TASK TO CARRY OUT - Exactly as written, reproduce all of the entries.

□ □ □ □

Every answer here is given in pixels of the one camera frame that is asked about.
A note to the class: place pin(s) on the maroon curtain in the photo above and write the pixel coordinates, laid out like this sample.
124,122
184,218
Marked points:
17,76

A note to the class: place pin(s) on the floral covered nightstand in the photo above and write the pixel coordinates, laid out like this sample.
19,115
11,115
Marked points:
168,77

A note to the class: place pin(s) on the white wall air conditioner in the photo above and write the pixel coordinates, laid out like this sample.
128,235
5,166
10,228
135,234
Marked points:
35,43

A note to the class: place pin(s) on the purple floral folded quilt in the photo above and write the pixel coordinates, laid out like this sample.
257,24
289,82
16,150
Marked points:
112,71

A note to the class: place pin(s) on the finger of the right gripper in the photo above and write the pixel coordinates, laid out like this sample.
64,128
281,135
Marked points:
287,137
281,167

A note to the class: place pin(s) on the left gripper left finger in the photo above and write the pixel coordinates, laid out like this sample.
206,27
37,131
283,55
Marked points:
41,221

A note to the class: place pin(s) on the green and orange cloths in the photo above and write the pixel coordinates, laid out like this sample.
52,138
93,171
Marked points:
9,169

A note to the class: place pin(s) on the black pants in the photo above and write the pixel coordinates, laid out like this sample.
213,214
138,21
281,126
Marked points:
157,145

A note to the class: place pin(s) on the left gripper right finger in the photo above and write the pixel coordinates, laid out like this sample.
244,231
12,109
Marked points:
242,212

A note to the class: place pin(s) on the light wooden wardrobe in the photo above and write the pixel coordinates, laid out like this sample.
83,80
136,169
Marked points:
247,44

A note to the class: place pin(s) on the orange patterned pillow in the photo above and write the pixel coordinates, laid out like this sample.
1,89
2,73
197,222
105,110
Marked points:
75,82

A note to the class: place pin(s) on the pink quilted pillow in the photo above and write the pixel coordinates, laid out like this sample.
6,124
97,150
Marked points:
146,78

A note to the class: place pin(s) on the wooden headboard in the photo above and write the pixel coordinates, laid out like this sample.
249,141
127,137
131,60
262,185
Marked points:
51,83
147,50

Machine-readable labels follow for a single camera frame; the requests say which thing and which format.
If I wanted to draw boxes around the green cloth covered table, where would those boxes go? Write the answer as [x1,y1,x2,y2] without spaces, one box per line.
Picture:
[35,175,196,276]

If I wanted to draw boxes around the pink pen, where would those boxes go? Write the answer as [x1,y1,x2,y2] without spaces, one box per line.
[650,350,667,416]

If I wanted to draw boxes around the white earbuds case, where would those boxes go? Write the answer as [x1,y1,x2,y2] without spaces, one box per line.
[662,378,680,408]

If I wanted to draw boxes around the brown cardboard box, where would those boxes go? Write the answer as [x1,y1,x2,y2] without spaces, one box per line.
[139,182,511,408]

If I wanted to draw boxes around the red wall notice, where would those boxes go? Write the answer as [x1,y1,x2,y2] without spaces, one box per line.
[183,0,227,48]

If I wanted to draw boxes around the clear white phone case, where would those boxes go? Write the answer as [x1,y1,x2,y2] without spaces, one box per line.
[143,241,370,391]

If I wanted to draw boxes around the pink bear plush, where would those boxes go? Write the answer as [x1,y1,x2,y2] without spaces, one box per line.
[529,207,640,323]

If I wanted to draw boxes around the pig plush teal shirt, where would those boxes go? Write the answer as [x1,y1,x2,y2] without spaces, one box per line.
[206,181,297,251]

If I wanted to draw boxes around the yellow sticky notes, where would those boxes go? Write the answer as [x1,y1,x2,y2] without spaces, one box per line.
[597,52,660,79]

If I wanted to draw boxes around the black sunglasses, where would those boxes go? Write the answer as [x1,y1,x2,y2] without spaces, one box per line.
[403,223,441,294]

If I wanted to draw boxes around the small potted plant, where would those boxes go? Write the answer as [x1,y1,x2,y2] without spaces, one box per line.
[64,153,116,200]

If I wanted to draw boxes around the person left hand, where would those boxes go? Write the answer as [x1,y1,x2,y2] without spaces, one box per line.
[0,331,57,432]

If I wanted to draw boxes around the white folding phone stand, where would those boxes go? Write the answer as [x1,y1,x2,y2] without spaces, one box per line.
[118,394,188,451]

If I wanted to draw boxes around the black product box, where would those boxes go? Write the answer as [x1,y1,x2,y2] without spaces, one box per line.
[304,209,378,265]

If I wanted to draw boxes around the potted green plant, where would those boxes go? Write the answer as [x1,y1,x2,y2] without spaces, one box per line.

□ □ □ □

OUTPUT BELOW -
Every answer here is given in pixels of the one camera frame that is asked about.
A note to the class: place pin(s) on the maroon curtain in the photo above and write the pixel coordinates, laid out like this sample.
124,122
184,218
Marked points:
17,76

A note to the class: place pin(s) on the floral covered nightstand in the photo above and write the pixel coordinates, laid out like this sample.
19,115
11,115
Marked points:
168,77

A note to the class: place pin(s) on the white wall air conditioner in the photo above and write the pixel coordinates, laid out like this sample.
128,235
5,166
10,228
135,234
Marked points:
35,43

A note to the class: place pin(s) on the purple floral folded quilt in the photo above and write the pixel coordinates, laid out like this sample.
257,24
289,82
16,150
Marked points:
112,71

A note to the class: place pin(s) on the finger of the right gripper in the photo above and write the pixel coordinates, laid out like this sample.
64,128
281,135
Marked points:
287,137
281,167

A note to the class: place pin(s) on the left gripper left finger in the photo above and write the pixel coordinates, laid out like this sample.
206,27
37,131
283,55
Marked points:
41,221

A note to the class: place pin(s) on the green and orange cloths in the photo above and write the pixel coordinates, laid out like this sample.
52,138
93,171
Marked points:
9,169

A note to the class: place pin(s) on the black pants in the photo above and write the pixel coordinates, laid out like this sample.
213,214
138,21
281,126
Marked points:
157,145

A note to the class: place pin(s) on the left gripper right finger in the photo above and write the pixel coordinates, laid out like this sample.
244,231
12,109
Marked points:
242,212

A note to the class: place pin(s) on the light wooden wardrobe in the photo above and write the pixel coordinates, laid out like this sample.
83,80
136,169
Marked points:
247,44

A note to the class: place pin(s) on the orange patterned pillow in the photo above and write the pixel coordinates, laid out like this sample.
1,89
2,73
197,222
105,110
Marked points:
75,82

A note to the class: place pin(s) on the pink quilted pillow in the photo above and write the pixel coordinates, laid out like this sample.
6,124
97,150
Marked points:
146,78

A note to the class: place pin(s) on the wooden headboard in the photo above and write the pixel coordinates, laid out like this sample.
249,141
127,137
131,60
262,185
Marked points:
51,83
147,50

Machine-readable labels follow for a single camera frame; the requests say which thing and which format.
If I wanted to draw boxes around the green cloth covered table, where would those boxes go? Write the answer as [x1,y1,x2,y2] without spaces, one box per line.
Picture:
[35,175,196,276]

If I wanted to draw boxes around the pink pen, where would those boxes go? Write the answer as [x1,y1,x2,y2] without spaces, one box per line.
[650,350,667,416]

If I wanted to draw boxes around the white earbuds case, where would those boxes go? Write the answer as [x1,y1,x2,y2] without spaces, one box per line.
[662,378,680,408]

If I wanted to draw boxes around the brown cardboard box, where would those boxes go? Write the answer as [x1,y1,x2,y2] without spaces, one box per line.
[139,182,511,408]

If I wanted to draw boxes around the red wall notice, where would those boxes go? Write the answer as [x1,y1,x2,y2] without spaces, one box per line.
[183,0,227,48]

If I wanted to draw boxes around the clear white phone case, where would those boxes go? Write the answer as [x1,y1,x2,y2] without spaces, one box per line.
[143,241,370,391]

If I wanted to draw boxes around the pink bear plush, where would those boxes go? Write the answer as [x1,y1,x2,y2] without spaces, one box per line.
[529,207,640,323]

If I wanted to draw boxes around the pig plush teal shirt, where would those boxes go? Write the answer as [x1,y1,x2,y2] without spaces, one box per line.
[206,181,297,251]

If I wanted to draw boxes around the yellow sticky notes, where would those boxes go? Write the answer as [x1,y1,x2,y2] without spaces, one box per line.
[597,52,660,79]

If I wanted to draw boxes around the black sunglasses, where would those boxes go? Write the answer as [x1,y1,x2,y2] without spaces, one box per line.
[403,223,441,294]

If I wanted to draw boxes around the small potted plant, where would those boxes go? Write the answer as [x1,y1,x2,y2] without spaces, one box per line.
[64,153,116,200]

If I wanted to draw boxes around the person left hand, where would those boxes go? Write the answer as [x1,y1,x2,y2] without spaces, one box per line.
[0,331,57,432]

If I wanted to draw boxes around the white folding phone stand, where would those boxes go? Write the answer as [x1,y1,x2,y2] without spaces, one box per line.
[118,394,188,451]

If I wanted to draw boxes around the black product box, where would those boxes go? Write the answer as [x1,y1,x2,y2] without spaces, one box per line.
[304,209,378,265]

If I wanted to draw boxes around the potted green plant, where would those boxes go? Write the answer as [x1,y1,x2,y2] without spaces, one box per line.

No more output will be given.